> _Instructions to follow_
With nothing added or dropped, copy the data that follows exactly.

> _Data extracts_
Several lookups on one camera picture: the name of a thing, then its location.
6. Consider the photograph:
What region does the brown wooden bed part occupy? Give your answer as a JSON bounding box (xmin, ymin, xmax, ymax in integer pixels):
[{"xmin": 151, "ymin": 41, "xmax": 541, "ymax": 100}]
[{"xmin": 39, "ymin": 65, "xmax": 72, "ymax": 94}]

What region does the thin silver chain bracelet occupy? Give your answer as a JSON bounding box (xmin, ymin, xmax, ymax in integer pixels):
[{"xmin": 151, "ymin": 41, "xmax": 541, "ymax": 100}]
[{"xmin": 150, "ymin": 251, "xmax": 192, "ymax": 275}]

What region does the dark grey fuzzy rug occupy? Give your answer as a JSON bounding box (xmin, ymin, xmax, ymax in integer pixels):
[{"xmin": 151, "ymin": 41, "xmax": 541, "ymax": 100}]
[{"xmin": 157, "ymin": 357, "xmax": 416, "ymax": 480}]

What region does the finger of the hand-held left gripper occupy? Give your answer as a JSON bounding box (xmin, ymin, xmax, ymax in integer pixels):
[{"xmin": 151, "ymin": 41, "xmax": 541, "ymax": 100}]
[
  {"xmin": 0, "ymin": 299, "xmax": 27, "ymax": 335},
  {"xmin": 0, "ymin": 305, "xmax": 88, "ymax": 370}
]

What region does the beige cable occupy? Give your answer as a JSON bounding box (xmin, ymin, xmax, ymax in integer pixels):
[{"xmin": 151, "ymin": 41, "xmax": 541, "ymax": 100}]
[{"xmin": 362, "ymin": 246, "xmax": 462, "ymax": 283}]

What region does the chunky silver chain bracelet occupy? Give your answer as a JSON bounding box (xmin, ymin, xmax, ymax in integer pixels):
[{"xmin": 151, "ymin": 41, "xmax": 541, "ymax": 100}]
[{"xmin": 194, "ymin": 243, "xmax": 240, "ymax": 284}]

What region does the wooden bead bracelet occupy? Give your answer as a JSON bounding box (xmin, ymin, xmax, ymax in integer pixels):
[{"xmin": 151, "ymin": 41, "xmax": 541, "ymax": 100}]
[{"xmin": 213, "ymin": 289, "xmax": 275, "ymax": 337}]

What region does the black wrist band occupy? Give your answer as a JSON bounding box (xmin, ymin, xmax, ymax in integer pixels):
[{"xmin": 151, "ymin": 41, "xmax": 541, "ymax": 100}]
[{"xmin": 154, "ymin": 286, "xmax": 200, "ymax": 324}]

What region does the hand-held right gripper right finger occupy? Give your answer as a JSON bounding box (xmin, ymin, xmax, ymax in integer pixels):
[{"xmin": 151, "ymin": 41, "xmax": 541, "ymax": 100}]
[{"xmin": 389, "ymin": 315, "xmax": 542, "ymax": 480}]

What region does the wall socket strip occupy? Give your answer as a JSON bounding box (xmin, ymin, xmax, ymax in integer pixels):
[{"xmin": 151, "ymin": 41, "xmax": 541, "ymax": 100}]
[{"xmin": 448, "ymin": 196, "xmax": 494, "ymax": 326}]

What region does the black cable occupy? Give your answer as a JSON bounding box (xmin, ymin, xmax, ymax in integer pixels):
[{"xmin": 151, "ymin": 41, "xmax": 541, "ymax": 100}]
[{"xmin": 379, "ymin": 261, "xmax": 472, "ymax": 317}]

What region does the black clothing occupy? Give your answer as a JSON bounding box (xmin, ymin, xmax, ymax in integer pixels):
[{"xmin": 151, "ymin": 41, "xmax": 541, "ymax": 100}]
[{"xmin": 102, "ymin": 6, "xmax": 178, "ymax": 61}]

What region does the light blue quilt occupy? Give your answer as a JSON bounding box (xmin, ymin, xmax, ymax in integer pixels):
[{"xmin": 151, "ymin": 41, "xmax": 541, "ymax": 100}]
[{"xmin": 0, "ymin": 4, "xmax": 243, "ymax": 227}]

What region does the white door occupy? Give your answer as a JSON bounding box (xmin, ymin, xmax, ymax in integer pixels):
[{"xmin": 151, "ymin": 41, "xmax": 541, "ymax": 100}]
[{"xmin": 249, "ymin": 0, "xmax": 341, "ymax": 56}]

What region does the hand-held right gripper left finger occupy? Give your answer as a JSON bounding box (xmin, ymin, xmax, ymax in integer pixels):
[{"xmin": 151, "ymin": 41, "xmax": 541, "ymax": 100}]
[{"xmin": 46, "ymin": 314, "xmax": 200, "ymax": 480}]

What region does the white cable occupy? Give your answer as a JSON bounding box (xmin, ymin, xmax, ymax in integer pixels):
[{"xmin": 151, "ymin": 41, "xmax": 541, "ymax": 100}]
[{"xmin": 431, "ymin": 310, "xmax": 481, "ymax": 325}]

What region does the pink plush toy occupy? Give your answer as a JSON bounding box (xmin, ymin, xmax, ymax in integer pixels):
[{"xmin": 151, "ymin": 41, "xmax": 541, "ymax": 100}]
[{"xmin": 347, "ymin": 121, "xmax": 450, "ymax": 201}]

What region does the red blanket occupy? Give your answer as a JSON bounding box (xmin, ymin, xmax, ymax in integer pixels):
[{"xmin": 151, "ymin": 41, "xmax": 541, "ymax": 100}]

> _The answer_
Several lookups on one camera picture: the name of a thing, then its location.
6. Consider the photograph:
What region does the brown wooden bed part occupy? Give your answer as a JSON bounding box (xmin, ymin, xmax, ymax in integer pixels):
[{"xmin": 151, "ymin": 41, "xmax": 541, "ymax": 100}]
[{"xmin": 39, "ymin": 65, "xmax": 72, "ymax": 94}]

What region does the thin silver chain bracelet occupy? Give your answer as a JSON bounding box (xmin, ymin, xmax, ymax in integer pixels):
[{"xmin": 151, "ymin": 41, "xmax": 541, "ymax": 100}]
[{"xmin": 150, "ymin": 251, "xmax": 192, "ymax": 275}]

What region does the dark grey fuzzy rug occupy? Give your answer as a JSON bounding box (xmin, ymin, xmax, ymax in integer pixels):
[{"xmin": 151, "ymin": 41, "xmax": 541, "ymax": 100}]
[{"xmin": 157, "ymin": 357, "xmax": 416, "ymax": 480}]

What region does the finger of the hand-held left gripper occupy? Give your answer as a JSON bounding box (xmin, ymin, xmax, ymax in integer pixels):
[{"xmin": 151, "ymin": 41, "xmax": 541, "ymax": 100}]
[
  {"xmin": 0, "ymin": 299, "xmax": 27, "ymax": 335},
  {"xmin": 0, "ymin": 305, "xmax": 88, "ymax": 370}
]

What region does the beige cable occupy? Give your answer as a JSON bounding box (xmin, ymin, xmax, ymax in integer pixels):
[{"xmin": 151, "ymin": 41, "xmax": 541, "ymax": 100}]
[{"xmin": 362, "ymin": 246, "xmax": 462, "ymax": 283}]

What region does the chunky silver chain bracelet occupy? Give your answer as a JSON bounding box (xmin, ymin, xmax, ymax in integer pixels):
[{"xmin": 151, "ymin": 41, "xmax": 541, "ymax": 100}]
[{"xmin": 194, "ymin": 243, "xmax": 240, "ymax": 284}]

What region does the wooden bead bracelet occupy? Give your answer as a JSON bounding box (xmin, ymin, xmax, ymax in integer pixels):
[{"xmin": 151, "ymin": 41, "xmax": 541, "ymax": 100}]
[{"xmin": 213, "ymin": 289, "xmax": 275, "ymax": 337}]

What region does the black wrist band occupy? Give your answer as a JSON bounding box (xmin, ymin, xmax, ymax in integer pixels):
[{"xmin": 151, "ymin": 41, "xmax": 541, "ymax": 100}]
[{"xmin": 154, "ymin": 286, "xmax": 200, "ymax": 324}]

What region does the hand-held right gripper right finger occupy? Give your answer as a JSON bounding box (xmin, ymin, xmax, ymax in integer pixels):
[{"xmin": 151, "ymin": 41, "xmax": 541, "ymax": 100}]
[{"xmin": 389, "ymin": 315, "xmax": 542, "ymax": 480}]

What region does the wall socket strip occupy? Give your answer as a JSON bounding box (xmin, ymin, xmax, ymax in integer pixels):
[{"xmin": 151, "ymin": 41, "xmax": 541, "ymax": 100}]
[{"xmin": 448, "ymin": 196, "xmax": 494, "ymax": 326}]

What region does the black cable occupy? Give your answer as a JSON bounding box (xmin, ymin, xmax, ymax in integer pixels):
[{"xmin": 151, "ymin": 41, "xmax": 541, "ymax": 100}]
[{"xmin": 379, "ymin": 261, "xmax": 472, "ymax": 317}]

What region does the black clothing occupy? Give your answer as a JSON bounding box (xmin, ymin, xmax, ymax in integer pixels):
[{"xmin": 151, "ymin": 41, "xmax": 541, "ymax": 100}]
[{"xmin": 102, "ymin": 6, "xmax": 178, "ymax": 61}]

What region does the light blue quilt occupy? Give your answer as a JSON bounding box (xmin, ymin, xmax, ymax in integer pixels):
[{"xmin": 151, "ymin": 41, "xmax": 541, "ymax": 100}]
[{"xmin": 0, "ymin": 4, "xmax": 243, "ymax": 227}]

What region does the white door occupy? Give your answer as a JSON bounding box (xmin, ymin, xmax, ymax in integer pixels):
[{"xmin": 151, "ymin": 41, "xmax": 541, "ymax": 100}]
[{"xmin": 249, "ymin": 0, "xmax": 341, "ymax": 56}]

What region does the hand-held right gripper left finger occupy? Give your answer as a JSON bounding box (xmin, ymin, xmax, ymax in integer pixels):
[{"xmin": 151, "ymin": 41, "xmax": 541, "ymax": 100}]
[{"xmin": 46, "ymin": 314, "xmax": 200, "ymax": 480}]

What region does the white cable occupy? Give your answer as a JSON bounding box (xmin, ymin, xmax, ymax in integer pixels):
[{"xmin": 151, "ymin": 41, "xmax": 541, "ymax": 100}]
[{"xmin": 431, "ymin": 310, "xmax": 481, "ymax": 325}]

What region does the pink plush toy occupy? Give your answer as a JSON bounding box (xmin, ymin, xmax, ymax in integer pixels):
[{"xmin": 151, "ymin": 41, "xmax": 541, "ymax": 100}]
[{"xmin": 347, "ymin": 121, "xmax": 450, "ymax": 201}]

What region does the red blanket occupy? Give your answer as a JSON bounding box (xmin, ymin, xmax, ymax in integer pixels):
[{"xmin": 151, "ymin": 41, "xmax": 541, "ymax": 100}]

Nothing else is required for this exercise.